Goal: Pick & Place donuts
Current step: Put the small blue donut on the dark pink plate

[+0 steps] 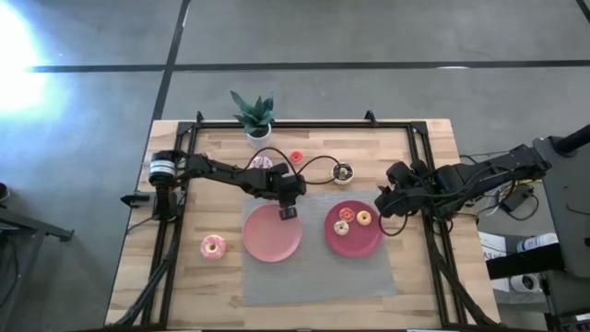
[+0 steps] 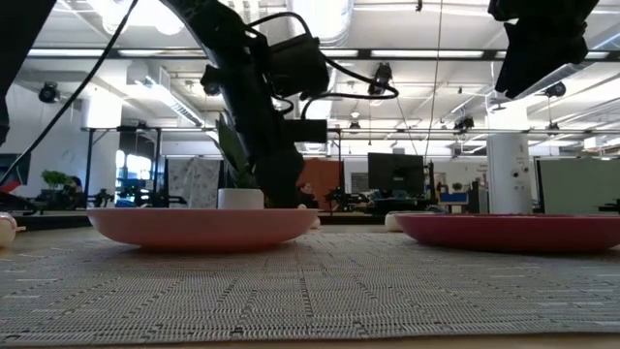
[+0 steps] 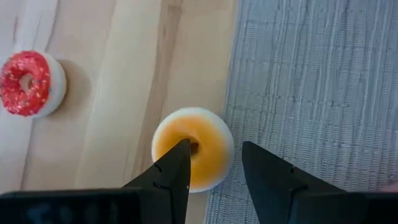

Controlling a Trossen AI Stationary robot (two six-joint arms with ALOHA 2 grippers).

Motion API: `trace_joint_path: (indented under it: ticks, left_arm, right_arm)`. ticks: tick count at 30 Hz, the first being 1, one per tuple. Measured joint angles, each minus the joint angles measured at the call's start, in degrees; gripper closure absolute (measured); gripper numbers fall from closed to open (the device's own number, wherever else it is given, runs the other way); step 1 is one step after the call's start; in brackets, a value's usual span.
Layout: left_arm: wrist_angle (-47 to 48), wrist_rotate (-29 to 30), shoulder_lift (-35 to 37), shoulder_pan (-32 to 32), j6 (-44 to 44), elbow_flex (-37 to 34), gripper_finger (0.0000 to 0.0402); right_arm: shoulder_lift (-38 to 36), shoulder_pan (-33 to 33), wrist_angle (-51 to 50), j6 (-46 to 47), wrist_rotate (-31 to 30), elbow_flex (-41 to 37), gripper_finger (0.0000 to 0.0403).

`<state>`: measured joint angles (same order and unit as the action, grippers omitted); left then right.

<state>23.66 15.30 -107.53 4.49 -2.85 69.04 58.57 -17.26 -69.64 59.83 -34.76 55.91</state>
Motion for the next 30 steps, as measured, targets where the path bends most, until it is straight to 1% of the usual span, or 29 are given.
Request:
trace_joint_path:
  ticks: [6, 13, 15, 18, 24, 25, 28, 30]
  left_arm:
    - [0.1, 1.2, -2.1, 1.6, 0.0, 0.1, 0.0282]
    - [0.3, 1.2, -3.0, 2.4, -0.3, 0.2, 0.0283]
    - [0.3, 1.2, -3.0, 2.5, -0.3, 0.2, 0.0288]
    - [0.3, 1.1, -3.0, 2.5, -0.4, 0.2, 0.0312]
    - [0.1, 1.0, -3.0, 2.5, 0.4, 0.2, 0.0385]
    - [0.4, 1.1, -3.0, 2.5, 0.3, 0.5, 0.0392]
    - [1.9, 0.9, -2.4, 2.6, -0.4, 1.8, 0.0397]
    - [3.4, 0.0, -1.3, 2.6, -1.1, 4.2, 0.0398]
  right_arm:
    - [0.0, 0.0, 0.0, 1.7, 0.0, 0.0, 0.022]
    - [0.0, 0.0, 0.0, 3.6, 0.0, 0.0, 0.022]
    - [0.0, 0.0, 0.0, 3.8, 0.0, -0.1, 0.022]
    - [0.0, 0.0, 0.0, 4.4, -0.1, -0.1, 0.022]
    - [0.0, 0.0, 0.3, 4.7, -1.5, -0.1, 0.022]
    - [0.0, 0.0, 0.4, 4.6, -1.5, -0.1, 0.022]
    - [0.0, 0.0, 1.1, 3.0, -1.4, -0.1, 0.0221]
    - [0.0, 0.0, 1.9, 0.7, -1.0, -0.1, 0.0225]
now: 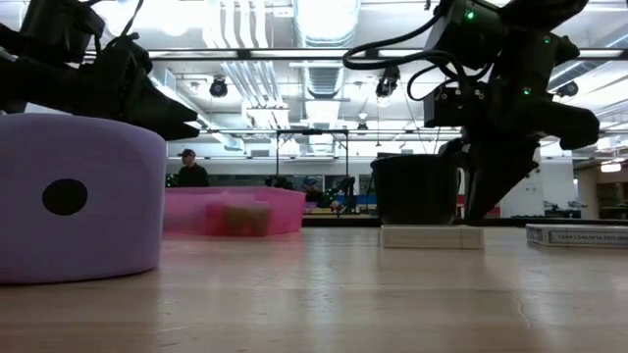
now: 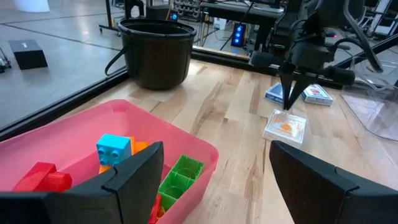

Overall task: Pick & Place Toys
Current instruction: Put the yellow deck of cards into the transparent bin

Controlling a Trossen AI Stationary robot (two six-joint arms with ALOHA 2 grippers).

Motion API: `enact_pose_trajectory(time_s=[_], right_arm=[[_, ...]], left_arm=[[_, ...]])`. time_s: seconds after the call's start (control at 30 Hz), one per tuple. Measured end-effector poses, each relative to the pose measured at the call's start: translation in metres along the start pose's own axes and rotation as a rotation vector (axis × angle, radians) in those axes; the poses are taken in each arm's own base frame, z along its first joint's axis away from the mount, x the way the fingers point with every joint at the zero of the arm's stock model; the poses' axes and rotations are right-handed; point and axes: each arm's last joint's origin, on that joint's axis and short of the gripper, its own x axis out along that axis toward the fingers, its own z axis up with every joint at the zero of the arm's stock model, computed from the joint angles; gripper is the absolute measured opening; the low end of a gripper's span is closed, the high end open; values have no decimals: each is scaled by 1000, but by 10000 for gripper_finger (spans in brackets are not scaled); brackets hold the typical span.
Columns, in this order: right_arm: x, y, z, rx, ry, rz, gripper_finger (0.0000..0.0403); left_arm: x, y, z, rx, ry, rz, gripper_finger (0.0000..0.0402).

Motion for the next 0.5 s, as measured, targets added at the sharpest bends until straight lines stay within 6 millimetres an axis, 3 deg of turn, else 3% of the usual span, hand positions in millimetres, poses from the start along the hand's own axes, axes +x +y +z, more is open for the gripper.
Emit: enact_pose_trajectory(time_s=[0.5], right_arm=[[15, 3, 1, -2, 33, 52, 18]], left_arm=[[0, 0, 0, 1, 2, 4, 295]])
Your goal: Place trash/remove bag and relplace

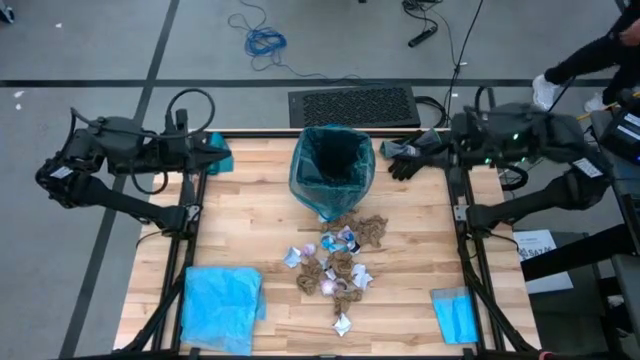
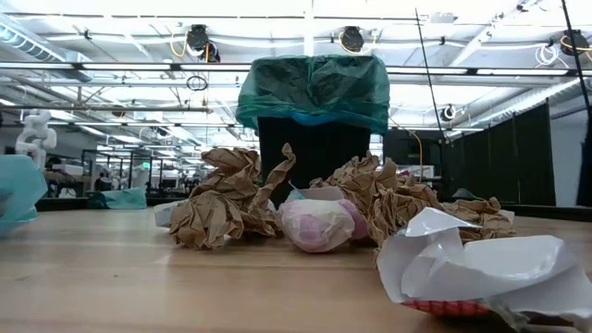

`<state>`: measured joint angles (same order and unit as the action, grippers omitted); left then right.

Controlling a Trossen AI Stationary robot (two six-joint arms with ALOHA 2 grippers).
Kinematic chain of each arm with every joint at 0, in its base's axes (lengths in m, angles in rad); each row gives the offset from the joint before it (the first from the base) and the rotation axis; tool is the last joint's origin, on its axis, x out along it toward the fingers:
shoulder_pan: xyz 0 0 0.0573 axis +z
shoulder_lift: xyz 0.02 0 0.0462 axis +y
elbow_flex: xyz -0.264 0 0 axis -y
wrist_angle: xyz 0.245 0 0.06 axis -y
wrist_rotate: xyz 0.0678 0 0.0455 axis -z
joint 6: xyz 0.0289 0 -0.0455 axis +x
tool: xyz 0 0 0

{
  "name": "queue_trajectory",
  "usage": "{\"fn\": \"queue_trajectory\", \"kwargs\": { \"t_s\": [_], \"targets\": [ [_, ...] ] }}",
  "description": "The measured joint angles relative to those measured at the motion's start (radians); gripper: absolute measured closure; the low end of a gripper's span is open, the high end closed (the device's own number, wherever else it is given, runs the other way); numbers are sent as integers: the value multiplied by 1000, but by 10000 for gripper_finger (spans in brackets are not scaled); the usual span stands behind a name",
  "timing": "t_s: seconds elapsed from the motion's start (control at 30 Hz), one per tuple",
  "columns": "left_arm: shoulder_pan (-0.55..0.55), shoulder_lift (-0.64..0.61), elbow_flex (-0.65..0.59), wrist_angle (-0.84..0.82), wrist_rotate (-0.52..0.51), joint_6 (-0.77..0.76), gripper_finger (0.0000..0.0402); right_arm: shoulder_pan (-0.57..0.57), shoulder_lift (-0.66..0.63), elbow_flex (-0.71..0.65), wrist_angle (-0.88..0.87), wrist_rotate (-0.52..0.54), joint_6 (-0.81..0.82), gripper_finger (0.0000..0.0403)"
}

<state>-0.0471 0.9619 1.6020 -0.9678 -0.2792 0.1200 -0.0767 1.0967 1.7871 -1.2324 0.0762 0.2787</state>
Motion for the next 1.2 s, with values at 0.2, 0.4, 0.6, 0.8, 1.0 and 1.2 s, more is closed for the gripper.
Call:
{"fn": "queue_trajectory", "kwargs": {
  "t_s": [0.2, 0.4, 0.6, 0.8, 1.0, 1.2],
  "targets": [
    [2, 22, 31, -124, 2, -18, 401, 1, 127, 169, -159, -6, -5, 403],
    [2, 46, 31, -300, 9, -107, 401, 3, 189, 169, -241, -26, -4, 403],
    [1, 49, 31, -333, 14, -141, 401, 10, 233, 166, -244, -30, -3, 403],
    [1, 49, 31, -333, 16, -142, 401, 76, 236, 8, -172, -26, 21, 403],
    [1, 49, 30, -333, 16, -143, 401, 148, 213, -237, -71, -24, 104, 403],
    [1, 49, 30, -333, 16, -145, 401, 225, 196, -495, 117, -19, 176, 403]
  ]
}}
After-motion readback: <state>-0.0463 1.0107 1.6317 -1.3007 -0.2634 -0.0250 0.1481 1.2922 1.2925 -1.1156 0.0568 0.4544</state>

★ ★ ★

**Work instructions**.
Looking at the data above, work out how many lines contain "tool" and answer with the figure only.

**Written answer**.
2